## WHAT THE EXERCISE ASKS:
Of the lines below, write out exactly those from the line with "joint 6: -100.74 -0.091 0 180" through the line with "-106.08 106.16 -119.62", both included, and skip the rest.

## Data items:
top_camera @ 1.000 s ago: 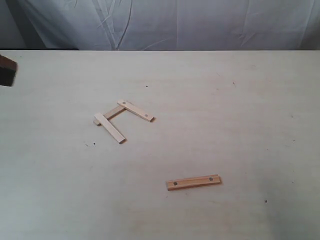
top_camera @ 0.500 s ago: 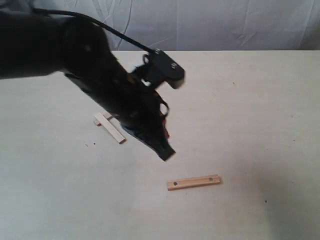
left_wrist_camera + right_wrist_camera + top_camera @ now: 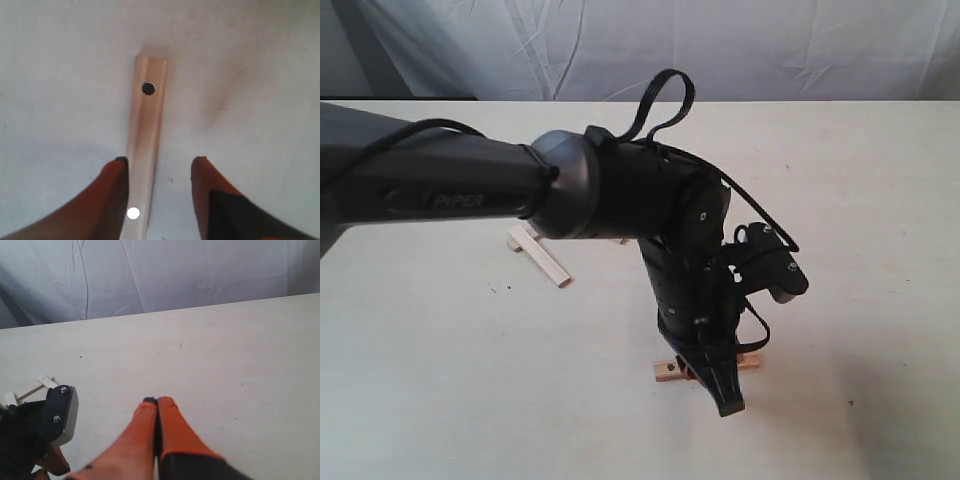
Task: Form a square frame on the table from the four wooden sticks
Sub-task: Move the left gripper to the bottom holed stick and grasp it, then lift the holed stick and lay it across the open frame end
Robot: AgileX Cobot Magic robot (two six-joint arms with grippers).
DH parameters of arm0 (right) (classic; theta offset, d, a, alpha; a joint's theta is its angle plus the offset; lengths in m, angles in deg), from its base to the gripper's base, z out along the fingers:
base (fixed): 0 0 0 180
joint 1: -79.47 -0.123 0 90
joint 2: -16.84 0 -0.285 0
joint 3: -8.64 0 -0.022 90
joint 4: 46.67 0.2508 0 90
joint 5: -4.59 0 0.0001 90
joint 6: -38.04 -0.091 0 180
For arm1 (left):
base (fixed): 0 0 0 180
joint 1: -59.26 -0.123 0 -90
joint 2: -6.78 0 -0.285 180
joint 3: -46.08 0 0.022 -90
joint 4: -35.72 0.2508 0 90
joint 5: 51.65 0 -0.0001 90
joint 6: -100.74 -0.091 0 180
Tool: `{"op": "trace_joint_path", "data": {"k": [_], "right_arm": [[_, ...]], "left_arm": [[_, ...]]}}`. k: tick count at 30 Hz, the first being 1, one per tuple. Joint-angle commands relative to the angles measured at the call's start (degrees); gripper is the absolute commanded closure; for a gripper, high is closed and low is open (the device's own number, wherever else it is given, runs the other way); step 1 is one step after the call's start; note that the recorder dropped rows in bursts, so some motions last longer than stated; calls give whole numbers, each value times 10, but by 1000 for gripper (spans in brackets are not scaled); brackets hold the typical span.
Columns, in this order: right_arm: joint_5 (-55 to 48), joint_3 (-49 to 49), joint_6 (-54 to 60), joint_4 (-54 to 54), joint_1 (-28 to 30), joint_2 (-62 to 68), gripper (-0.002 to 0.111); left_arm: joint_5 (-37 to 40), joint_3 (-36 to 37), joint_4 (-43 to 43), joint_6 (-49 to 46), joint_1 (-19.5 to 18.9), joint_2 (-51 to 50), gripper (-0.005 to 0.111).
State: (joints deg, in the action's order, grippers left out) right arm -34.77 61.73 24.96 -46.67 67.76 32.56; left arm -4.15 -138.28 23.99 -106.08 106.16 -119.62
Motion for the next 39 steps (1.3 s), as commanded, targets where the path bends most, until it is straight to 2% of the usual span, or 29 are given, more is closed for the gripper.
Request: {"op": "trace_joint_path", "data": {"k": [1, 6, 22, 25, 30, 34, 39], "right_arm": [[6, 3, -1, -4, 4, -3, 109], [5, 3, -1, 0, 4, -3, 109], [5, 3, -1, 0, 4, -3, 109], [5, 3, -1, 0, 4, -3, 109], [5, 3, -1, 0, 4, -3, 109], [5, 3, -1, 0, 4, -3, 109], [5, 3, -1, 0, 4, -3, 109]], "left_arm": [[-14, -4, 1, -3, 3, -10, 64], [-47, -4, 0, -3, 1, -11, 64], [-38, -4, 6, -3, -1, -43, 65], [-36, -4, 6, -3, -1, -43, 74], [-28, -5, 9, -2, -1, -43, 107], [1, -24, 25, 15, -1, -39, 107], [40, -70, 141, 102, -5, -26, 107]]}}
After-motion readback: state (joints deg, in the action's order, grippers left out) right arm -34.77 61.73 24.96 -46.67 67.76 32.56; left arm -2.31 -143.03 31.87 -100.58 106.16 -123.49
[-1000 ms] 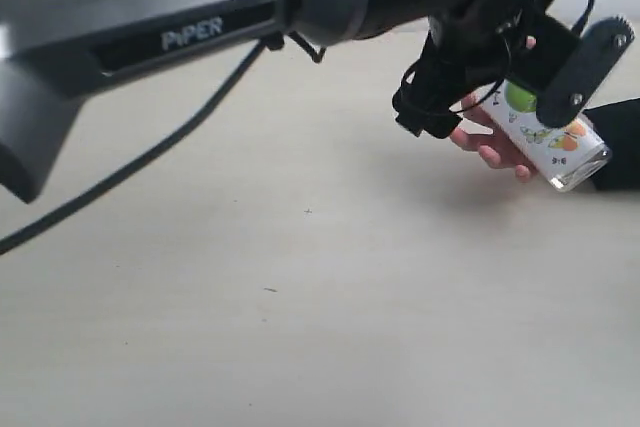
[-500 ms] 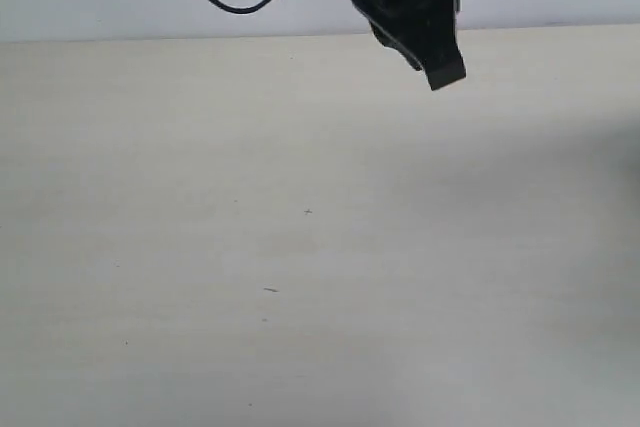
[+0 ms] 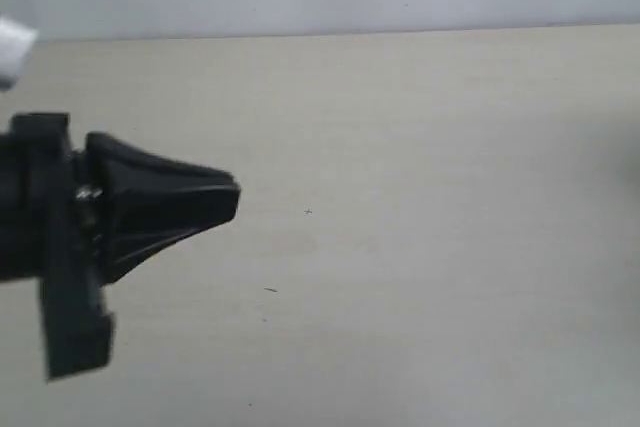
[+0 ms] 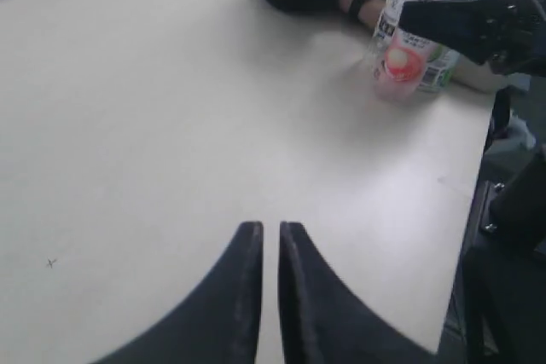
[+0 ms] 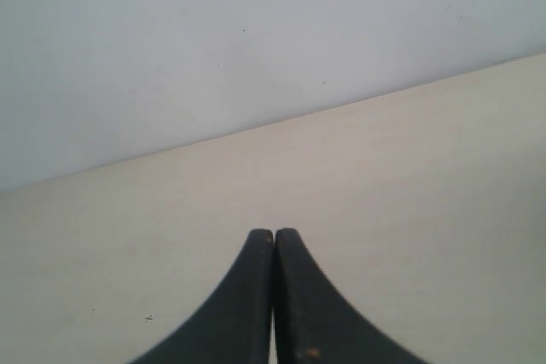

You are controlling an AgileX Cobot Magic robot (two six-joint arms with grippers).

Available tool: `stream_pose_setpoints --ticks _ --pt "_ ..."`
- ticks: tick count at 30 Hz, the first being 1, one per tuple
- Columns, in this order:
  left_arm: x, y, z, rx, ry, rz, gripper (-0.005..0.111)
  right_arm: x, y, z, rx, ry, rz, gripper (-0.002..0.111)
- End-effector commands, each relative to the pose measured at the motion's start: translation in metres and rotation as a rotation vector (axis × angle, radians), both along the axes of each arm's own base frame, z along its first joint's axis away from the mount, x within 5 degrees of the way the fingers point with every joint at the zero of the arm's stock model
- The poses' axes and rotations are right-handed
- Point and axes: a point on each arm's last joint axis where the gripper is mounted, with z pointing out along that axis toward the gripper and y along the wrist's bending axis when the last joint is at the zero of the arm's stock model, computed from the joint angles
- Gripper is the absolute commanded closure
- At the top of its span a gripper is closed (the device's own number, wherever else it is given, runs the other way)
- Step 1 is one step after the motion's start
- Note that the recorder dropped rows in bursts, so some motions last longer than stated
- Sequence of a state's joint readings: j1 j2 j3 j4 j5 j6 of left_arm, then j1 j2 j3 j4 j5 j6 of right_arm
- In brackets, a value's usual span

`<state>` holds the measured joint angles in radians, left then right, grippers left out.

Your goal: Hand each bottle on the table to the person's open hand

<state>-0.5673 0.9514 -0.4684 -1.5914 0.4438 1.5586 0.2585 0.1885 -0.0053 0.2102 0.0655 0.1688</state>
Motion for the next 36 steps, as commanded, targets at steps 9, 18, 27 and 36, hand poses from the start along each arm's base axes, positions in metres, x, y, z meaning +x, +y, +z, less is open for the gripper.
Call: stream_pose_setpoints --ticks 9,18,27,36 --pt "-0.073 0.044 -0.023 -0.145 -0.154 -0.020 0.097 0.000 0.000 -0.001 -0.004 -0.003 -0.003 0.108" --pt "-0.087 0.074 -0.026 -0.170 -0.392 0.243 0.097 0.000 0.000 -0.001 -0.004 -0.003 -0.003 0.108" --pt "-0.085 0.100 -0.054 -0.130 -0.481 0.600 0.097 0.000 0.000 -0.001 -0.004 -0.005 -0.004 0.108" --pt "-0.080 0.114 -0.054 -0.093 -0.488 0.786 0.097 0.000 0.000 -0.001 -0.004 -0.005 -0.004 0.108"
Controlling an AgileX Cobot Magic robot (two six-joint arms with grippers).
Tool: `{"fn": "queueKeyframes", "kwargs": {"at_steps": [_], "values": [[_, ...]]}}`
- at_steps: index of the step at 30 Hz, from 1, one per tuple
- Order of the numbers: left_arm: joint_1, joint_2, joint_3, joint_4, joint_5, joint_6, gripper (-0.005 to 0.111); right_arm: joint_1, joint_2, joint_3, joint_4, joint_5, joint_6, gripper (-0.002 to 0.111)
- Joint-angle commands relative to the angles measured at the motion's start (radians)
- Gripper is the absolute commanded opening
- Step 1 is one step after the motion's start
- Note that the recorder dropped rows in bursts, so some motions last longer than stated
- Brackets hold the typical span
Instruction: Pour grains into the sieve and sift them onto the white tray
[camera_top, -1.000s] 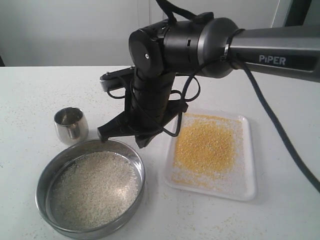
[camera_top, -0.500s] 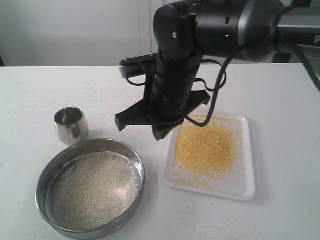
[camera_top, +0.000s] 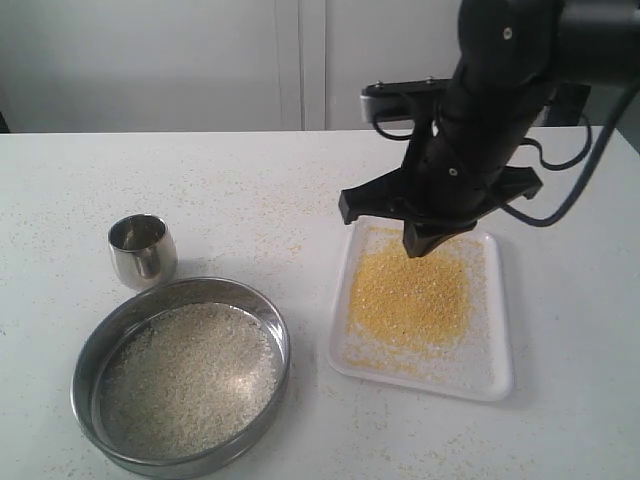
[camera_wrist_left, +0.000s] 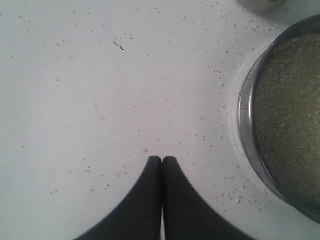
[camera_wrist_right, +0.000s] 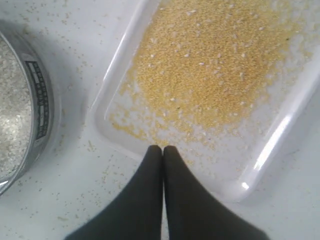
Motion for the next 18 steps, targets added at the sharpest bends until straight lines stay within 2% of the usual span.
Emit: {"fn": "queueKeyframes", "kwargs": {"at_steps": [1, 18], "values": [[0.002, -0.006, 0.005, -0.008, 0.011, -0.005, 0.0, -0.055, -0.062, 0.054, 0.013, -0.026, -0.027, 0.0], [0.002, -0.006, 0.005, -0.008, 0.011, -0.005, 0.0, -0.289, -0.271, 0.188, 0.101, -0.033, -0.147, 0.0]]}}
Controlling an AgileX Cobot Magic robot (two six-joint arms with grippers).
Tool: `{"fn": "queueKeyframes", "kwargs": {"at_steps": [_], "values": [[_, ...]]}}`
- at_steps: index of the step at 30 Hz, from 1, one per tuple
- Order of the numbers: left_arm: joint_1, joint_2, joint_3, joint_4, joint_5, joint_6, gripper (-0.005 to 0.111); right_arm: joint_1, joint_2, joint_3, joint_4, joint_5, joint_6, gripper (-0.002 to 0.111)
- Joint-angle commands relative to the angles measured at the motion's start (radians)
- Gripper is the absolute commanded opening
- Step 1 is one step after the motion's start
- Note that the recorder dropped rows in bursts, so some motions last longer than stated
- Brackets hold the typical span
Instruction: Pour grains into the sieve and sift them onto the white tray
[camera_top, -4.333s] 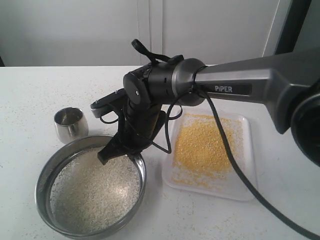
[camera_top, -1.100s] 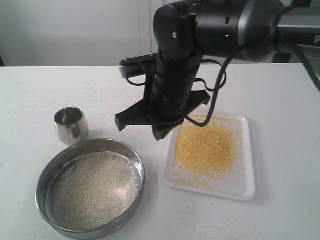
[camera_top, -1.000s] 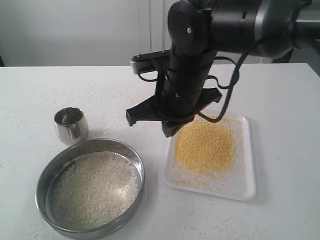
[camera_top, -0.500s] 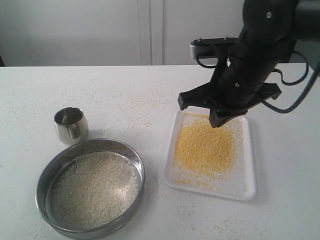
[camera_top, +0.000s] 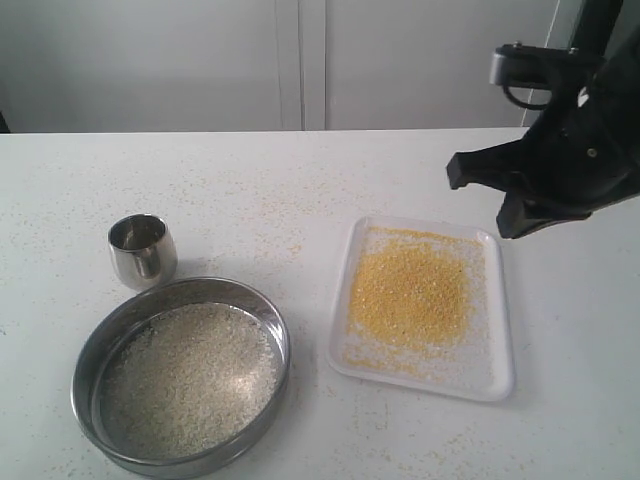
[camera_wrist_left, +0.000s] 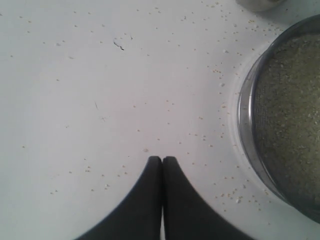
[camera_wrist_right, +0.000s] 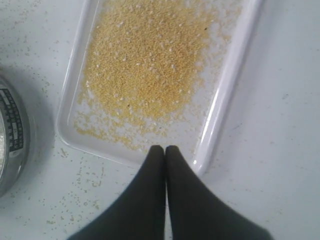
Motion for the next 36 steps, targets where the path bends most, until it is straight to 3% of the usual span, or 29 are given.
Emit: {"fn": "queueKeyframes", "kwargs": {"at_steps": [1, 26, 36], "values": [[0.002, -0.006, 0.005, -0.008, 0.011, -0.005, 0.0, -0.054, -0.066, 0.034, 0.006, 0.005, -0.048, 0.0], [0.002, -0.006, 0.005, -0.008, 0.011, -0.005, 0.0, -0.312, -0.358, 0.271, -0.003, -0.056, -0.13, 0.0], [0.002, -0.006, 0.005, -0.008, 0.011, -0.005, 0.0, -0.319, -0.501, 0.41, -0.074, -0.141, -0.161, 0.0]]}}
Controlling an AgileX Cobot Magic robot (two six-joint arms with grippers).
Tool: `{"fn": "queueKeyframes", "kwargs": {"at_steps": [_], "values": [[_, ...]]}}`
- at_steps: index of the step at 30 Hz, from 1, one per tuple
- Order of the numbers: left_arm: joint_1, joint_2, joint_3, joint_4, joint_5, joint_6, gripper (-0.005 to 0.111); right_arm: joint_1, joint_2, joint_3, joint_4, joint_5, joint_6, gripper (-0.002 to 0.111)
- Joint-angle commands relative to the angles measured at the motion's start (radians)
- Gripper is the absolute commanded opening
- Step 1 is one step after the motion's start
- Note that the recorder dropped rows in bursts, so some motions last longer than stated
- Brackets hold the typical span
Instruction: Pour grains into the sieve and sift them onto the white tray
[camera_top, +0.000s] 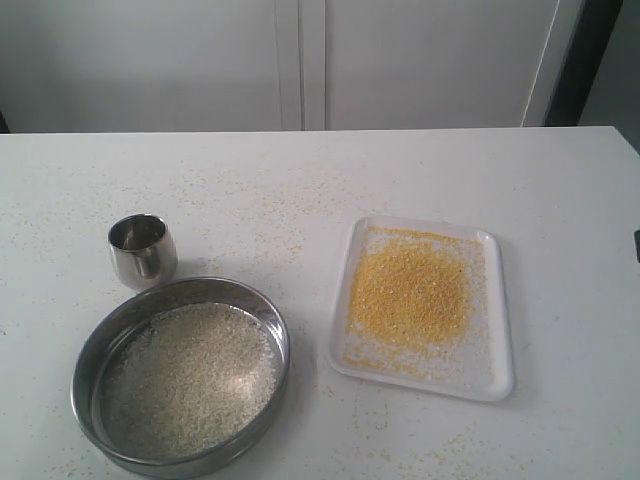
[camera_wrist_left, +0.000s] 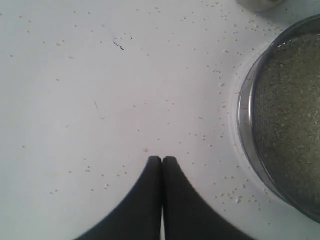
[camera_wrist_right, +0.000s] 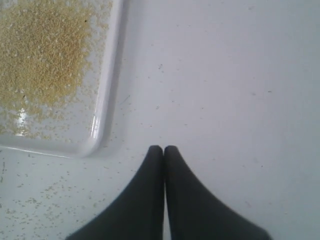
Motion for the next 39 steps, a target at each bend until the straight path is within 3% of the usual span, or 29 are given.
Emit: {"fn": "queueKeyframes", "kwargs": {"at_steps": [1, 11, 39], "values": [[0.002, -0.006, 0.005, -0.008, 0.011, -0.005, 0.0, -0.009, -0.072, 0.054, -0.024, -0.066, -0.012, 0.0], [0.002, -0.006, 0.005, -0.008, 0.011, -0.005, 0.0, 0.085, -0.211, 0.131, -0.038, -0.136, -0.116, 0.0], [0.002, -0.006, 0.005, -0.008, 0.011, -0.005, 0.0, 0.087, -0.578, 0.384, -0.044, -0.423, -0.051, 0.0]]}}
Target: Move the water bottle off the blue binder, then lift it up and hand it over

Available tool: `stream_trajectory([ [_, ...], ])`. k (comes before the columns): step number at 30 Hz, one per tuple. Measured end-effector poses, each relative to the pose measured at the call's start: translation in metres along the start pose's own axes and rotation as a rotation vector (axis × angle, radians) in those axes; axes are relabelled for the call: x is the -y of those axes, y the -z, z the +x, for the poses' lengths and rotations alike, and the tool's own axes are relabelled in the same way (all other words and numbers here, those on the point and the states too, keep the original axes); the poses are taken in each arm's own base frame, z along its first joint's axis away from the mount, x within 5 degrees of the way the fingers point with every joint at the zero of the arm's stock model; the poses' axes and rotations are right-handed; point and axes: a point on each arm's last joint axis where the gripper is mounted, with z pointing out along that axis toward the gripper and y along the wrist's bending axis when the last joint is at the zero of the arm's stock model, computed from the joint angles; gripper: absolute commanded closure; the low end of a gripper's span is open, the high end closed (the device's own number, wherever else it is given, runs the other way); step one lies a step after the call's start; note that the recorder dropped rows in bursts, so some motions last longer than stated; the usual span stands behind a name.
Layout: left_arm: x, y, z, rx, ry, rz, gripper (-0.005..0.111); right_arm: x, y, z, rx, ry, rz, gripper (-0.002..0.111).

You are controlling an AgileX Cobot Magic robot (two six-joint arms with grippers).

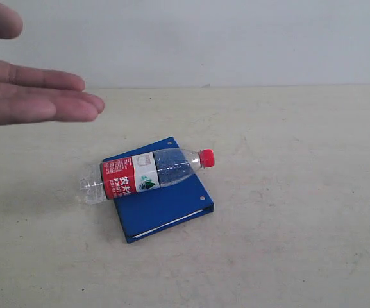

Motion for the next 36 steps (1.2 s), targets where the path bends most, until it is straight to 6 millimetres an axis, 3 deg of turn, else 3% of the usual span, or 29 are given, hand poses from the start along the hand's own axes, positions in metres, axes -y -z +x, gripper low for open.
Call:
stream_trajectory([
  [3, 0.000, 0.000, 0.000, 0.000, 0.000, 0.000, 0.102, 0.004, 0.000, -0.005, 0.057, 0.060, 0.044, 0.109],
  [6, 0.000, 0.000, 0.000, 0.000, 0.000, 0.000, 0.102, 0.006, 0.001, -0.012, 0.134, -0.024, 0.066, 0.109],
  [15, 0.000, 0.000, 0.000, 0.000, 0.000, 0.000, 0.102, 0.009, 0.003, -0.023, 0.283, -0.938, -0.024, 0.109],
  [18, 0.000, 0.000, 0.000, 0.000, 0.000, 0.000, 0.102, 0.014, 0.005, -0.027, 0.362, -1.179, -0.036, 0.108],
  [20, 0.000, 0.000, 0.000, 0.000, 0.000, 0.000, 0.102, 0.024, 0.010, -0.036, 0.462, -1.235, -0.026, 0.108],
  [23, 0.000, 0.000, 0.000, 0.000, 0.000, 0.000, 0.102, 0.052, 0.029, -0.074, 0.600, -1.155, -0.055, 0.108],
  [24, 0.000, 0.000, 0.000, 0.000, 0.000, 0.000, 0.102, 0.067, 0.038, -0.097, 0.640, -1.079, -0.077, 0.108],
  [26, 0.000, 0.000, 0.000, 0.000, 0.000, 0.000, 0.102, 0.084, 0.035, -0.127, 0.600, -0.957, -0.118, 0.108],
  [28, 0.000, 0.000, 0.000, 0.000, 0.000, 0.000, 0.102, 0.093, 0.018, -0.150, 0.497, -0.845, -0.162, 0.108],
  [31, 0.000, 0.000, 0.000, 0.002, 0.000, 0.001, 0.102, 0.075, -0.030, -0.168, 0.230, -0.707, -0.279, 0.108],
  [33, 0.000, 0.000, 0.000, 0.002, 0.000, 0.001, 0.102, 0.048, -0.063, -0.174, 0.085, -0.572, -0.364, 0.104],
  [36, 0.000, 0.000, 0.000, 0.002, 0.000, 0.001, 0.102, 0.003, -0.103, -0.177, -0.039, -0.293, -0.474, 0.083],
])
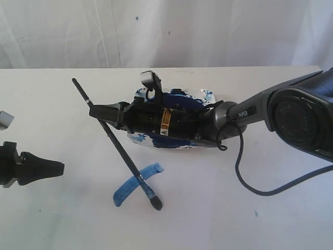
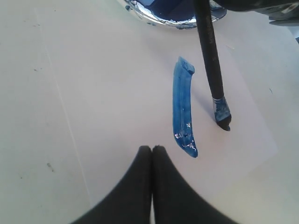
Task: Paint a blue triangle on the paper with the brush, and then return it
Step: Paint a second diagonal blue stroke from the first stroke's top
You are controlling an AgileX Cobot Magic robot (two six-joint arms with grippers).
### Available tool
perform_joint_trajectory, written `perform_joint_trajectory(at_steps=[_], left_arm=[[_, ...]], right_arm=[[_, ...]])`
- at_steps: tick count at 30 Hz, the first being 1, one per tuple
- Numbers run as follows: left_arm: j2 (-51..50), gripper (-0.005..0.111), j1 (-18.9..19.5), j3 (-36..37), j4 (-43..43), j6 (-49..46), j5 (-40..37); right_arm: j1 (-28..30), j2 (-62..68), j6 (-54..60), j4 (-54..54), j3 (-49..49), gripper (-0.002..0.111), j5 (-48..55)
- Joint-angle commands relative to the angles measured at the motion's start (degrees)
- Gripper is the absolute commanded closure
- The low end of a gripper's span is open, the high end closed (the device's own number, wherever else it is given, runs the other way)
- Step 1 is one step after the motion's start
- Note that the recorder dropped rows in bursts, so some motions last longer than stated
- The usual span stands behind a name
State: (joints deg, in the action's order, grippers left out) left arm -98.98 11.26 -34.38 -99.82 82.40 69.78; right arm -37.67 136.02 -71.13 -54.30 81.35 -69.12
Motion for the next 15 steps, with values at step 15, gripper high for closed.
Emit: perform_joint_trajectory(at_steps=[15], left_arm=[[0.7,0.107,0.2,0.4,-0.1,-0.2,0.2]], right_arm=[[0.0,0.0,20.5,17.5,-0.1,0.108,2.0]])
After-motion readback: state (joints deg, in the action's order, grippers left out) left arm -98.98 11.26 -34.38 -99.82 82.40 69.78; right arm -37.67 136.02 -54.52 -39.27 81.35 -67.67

## EXERCISE ANSWER:
joint 6: -100.74 -0.091 0 180
Tool: `{"op": "trace_joint_path", "data": {"k": [_], "right_arm": [[_, ...]], "left_arm": [[_, ...]]}}`. k: tick count at 30 Hz, the first being 1, one per tuple. Joint-angle commands relative to the angles measured at the call's start (degrees); gripper is the absolute commanded closure; for a gripper, high is closed and low is open (the device's own number, wherever else it is given, runs the other way); step 1 is one step after the call's start; note that the recorder dropped rows in bursts, so some motions last longer than stated; calls give whole numbers, each value times 10, but by 1000 for gripper (spans in brackets are not scaled); brackets hold the typical span.
Columns, in this order: right_arm: joint_5 (-55 to 48), joint_3 (-49 to 49), joint_6 (-54 to 60), joint_4 (-54 to 54), joint_1 (-28 to 30), joint_2 (-62 to 68), gripper (-0.002 to 0.111); left_arm: joint_5 (-37 to 40), joint_3 (-36 to 37), joint_4 (-43 to 43), joint_6 (-49 to 46), joint_1 (-19.5 to 18.9), joint_2 (-51 to 50), gripper (-0.005 to 0.111).
State: (joints deg, in the action's order, grippers left out) right arm -34.77 61.73 24.96 -46.67 67.76 32.56; left arm -4.15 -138.28 23.99 -106.08 106.16 -119.62

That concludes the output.